> **Problem details**: One range is to be output from the listing below, exactly as written: the line with "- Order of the" to the line with "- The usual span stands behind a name", both kept.

> **Information shown**:
--------------------------------

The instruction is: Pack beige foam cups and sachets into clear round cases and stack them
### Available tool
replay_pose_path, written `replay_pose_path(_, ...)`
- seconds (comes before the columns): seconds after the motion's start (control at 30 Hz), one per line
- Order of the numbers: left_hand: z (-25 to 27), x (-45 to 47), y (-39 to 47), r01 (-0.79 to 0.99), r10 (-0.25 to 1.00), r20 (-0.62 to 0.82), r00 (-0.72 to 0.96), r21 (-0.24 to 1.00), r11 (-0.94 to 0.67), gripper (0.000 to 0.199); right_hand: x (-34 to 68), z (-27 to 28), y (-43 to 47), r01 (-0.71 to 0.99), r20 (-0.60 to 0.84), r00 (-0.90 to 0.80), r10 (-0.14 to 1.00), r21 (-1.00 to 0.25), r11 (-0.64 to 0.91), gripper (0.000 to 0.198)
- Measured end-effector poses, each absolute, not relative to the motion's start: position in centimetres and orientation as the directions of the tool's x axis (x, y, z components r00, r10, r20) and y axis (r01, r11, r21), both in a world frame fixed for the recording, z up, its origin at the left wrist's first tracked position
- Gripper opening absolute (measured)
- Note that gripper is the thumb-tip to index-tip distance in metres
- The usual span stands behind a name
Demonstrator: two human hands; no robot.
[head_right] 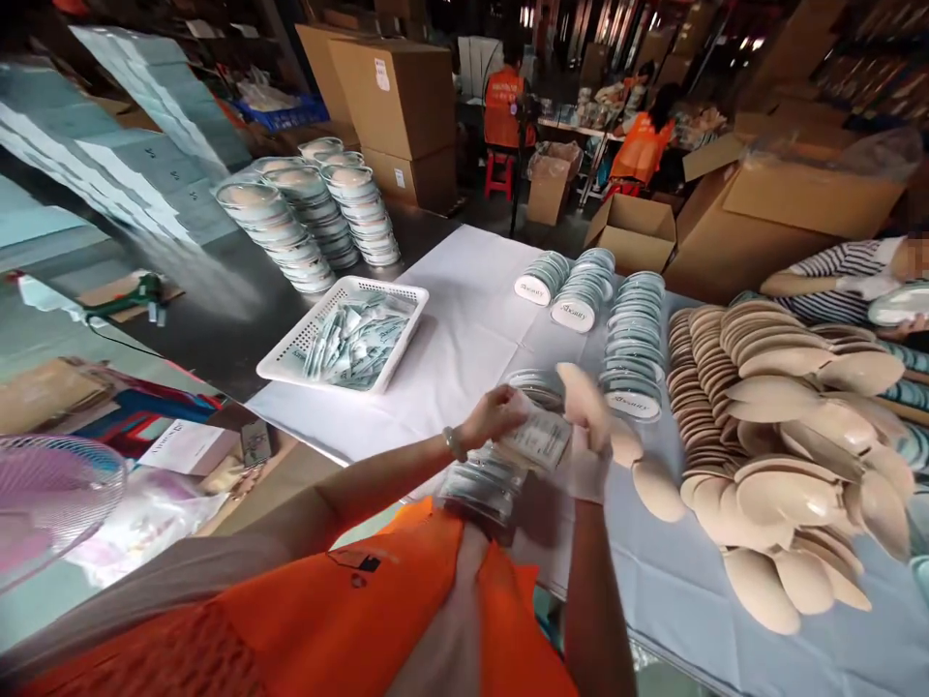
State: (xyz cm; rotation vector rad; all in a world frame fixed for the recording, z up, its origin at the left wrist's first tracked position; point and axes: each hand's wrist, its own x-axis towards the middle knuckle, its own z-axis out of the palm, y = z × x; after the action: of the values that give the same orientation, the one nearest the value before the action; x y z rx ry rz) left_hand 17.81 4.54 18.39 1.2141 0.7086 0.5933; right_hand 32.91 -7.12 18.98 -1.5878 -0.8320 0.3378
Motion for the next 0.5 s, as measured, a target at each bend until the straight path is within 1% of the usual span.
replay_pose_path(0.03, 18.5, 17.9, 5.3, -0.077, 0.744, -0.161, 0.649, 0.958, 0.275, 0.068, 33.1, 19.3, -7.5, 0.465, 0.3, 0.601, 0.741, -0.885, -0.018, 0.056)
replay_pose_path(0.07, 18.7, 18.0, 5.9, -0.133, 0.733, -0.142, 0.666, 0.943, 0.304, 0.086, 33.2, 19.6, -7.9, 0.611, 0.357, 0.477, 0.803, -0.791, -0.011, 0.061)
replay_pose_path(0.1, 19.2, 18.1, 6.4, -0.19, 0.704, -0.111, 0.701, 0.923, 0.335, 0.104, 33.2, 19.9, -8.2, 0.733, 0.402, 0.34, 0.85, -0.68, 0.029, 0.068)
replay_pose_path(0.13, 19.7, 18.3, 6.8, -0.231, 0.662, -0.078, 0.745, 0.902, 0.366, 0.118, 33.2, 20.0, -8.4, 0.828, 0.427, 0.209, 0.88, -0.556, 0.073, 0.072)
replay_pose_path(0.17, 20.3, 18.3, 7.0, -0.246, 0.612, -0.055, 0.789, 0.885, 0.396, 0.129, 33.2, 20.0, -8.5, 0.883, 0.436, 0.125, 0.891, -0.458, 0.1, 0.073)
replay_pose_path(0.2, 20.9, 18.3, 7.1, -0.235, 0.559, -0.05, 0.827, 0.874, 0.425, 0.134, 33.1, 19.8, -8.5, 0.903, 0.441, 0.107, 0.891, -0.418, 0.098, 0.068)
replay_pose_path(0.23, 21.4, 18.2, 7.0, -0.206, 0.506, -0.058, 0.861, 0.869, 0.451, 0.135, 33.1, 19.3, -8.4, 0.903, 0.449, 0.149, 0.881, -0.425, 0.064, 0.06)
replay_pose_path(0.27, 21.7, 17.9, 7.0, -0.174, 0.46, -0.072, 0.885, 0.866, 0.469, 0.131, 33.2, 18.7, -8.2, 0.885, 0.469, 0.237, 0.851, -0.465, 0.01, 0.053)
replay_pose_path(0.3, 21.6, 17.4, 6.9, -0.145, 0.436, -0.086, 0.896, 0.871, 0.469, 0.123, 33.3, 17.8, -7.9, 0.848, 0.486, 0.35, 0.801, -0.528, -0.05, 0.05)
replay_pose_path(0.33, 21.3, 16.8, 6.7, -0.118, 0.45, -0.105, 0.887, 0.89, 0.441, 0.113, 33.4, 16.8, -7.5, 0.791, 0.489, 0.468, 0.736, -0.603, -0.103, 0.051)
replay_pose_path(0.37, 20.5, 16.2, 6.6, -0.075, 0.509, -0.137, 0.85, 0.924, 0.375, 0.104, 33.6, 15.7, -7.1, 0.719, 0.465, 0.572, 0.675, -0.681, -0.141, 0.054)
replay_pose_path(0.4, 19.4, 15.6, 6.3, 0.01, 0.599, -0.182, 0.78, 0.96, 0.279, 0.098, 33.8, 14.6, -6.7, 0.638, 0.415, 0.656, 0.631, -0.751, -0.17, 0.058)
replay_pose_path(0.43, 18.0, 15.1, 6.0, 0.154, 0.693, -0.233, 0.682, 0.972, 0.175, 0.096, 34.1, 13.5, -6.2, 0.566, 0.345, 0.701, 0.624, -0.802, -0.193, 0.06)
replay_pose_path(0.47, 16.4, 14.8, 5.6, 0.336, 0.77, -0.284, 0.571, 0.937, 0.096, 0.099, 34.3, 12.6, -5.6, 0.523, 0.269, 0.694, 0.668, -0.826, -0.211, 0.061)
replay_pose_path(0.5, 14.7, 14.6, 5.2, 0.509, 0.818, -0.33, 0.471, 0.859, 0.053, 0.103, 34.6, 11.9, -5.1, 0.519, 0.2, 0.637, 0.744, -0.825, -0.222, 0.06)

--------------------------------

> **Output of the task**:
- Order of the numbers: left_hand: z (-25 to 27), x (-45 to 47), y (-39 to 47), r01 (-0.79 to 0.99), r10 (-0.25 to 1.00), r20 (-0.62 to 0.82), r00 (-0.72 to 0.96), r21 (-0.24 to 1.00), r11 (-0.94 to 0.67), gripper (0.000 to 0.199); right_hand: x (-34 to 68), z (-27 to 28), y (-43 to 47), r01 (-0.71 to 0.99), r20 (-0.60 to 0.84), r00 (-0.90 to 0.80), r10 (-0.14 to 1.00), r21 (-1.00 to 0.25), r11 (-0.64 to 0.91), gripper (0.000 to 0.198)
- Measured end-effector poses, each absolute, not relative to the motion's start: position in centimetres and orientation as the directions of the tool's x axis (x, y, z components r00, r10, r20) and y axis (r01, r11, r21), both in a world frame fixed for the recording, z up, its origin at the left wrist's first tracked position
- Gripper opening absolute (measured)
- Note that gripper is the thumb-tip to index-tip distance in metres
- The usual span stands behind a name

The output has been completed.